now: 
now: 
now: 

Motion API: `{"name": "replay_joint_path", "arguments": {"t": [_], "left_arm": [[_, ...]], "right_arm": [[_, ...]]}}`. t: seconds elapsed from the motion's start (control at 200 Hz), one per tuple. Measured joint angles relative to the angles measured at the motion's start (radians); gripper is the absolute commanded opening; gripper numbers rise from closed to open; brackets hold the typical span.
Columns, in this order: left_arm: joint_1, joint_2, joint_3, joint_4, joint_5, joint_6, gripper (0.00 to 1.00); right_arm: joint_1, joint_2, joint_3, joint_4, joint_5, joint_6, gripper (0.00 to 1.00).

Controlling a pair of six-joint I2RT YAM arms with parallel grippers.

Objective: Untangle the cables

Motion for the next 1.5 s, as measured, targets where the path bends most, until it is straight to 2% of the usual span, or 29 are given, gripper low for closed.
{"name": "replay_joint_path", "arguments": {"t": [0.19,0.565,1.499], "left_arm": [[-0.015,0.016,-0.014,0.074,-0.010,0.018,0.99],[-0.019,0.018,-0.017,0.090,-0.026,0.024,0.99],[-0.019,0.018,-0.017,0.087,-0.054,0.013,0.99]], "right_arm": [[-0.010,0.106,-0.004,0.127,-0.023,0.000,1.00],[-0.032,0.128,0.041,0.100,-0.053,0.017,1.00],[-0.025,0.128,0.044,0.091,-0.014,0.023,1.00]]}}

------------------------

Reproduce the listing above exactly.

Written response:
now: 
now: 
now: 

Motion API: `{"name": "replay_joint_path", "arguments": {"t": [_], "left_arm": [[_, ...]], "right_arm": [[_, ...]]}}`. t: seconds elapsed from the motion's start (control at 200 Hz), one per tuple. Measured joint angles relative to the angles measured at the motion's start (radians); gripper is the absolute commanded opening; gripper numbers rise from closed to open; brackets hold the typical span.
Columns, in this order: left_arm: joint_1, joint_2, joint_3, joint_4, joint_5, joint_6, gripper (0.00 to 1.00); right_arm: joint_1, joint_2, joint_3, joint_4, joint_5, joint_6, gripper (0.00 to 1.00).

Controlling a pair of six-joint I2RT YAM arms with parallel grippers.

Objective: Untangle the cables

Motion for the next 1.5 s, as measured, targets where the path bends most, until it is straight to 2% of the usual span, or 29 are given, gripper low for closed.
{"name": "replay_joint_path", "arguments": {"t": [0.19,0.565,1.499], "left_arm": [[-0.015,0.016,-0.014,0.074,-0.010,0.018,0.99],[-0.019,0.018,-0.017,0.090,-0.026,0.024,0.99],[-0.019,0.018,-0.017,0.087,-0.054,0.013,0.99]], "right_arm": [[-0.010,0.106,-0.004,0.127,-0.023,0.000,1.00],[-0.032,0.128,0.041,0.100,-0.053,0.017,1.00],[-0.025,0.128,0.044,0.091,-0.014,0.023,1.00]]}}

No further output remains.